The Kerman PV plant on the PG&E system is the first and largest plant designed and built to measure the benefits of grid-support photovoltaics. The plant, designed at 500 kilowatts a.c. and rated by PVUSA at 498 kilowatts a.c., was completed in 1993. It is connected to a semi-rural 12-kilovolt (kilovolt-amperes) distribution feeder about 8 circuit-miles downstream from PG&E’s Kerman substation. A 10.5-megavolt (megavolt-amperes) transformer bank at the substation maintains feeder voltage and supplies current to customers.

Traditional Benefits and Costs

Traditional benefits can be measured in terms of energy and capacity. Traditional costs (excluding capital costs) are for operations and maintenance.

Energy Value. During the 1993-94 12-month evaluation period, the Kerman PV plant (498 kilowatts capacity) generated 1,080 megawatthours [128]. This output corresponds to a capacity factor of about 25 percent. The value of the output depends on PG&E’s avoided cost of energy, which varies from month to month. Since 1992, it has ranged from an annual average of 1.84 to 2.96 cents per kilowatthour ($18.40 to $29.60 per megawatthour). During 1995, it averaged approximately $18.40 per megawatthour [129]. Ordinarily, the avoided cost of energy is highest during the summer peaking season, when PV output is also highest.
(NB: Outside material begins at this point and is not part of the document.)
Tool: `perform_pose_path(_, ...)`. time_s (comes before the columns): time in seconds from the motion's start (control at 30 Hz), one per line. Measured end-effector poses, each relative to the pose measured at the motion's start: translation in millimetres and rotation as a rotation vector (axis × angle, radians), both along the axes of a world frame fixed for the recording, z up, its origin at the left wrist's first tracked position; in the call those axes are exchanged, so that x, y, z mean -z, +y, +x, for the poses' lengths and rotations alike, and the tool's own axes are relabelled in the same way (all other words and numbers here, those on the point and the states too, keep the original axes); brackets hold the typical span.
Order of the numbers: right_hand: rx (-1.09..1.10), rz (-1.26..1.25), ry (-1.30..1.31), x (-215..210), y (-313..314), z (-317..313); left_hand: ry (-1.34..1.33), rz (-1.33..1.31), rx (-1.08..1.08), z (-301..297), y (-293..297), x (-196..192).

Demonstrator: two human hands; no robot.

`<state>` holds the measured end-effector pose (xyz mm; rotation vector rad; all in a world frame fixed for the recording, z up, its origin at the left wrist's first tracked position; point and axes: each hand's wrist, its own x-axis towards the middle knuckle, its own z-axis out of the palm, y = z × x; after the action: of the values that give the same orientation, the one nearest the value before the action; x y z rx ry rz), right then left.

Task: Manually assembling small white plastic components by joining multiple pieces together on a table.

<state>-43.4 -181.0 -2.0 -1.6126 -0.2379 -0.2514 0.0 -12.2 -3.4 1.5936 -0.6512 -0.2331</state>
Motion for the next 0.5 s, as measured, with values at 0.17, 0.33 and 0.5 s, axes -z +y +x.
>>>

For the past few years, however, the value of energy during the summer peaking season in California has been historically low, due to surplus gas transmission capacity and low natural gas prices. The historically low value is likely to continue for some time with little or no increase. Thus, this value can be considered a constant-dollar lower bound.

During the summer of 1996, the price of nonfirm on-peak (6 a.m. to 10 p.m.) energy at the California-Oregon and California-Nevada borders was in the range of $15 to $20 per megawatthour. This is consistent with PG&E’s avoided costs for most of the 1990s. Firm, on-peak energy was roughly $4 per megawatthour more [130]. At $20 per megawatthour, the value of the Kerman output from July 1993 through June 1994 (1,080 megawatthours) would have been about $21,600, or $43 per kilowatt per year [131]. At $25 per megawatthour, the value of the Kerman output for that period would have been about $27,300, or $55 per kilowatt per year.

During the mid- to late 1980s, the long-run avoided cost for on-peak energy was commonly expected to be in the range of $60 per megawatthour for most of the country. At that value, the energy from Kerman during the 1993-94 period would have been worth about $130 per kilowatt per year. Although an avoided cost of $60 per megawatthour appears unlikely in the near future, it may be a reasonable upper bound over a long period of time. This suggests a current, constant-dollar lower-bound value of Kerman energy (assuming a capacity factor of about 25 percent) of roughly $50 per kilowatt per year and a possible, though unlikely, constant-dollar upper bound of roughly $130 per kilowatt per year.

PVUSA estimates average system degradation at roughly 2 percent per year across all systems. For system economics based on a 30-year lifetime, 2-percent annual degradation is highly significant. It implies that output in the thirtieth year would only be about 55 percent of that in the first year. Degradation at this rate exerts continual downward pressure on system value and diminishes any real increases in value due to higher avoided costs.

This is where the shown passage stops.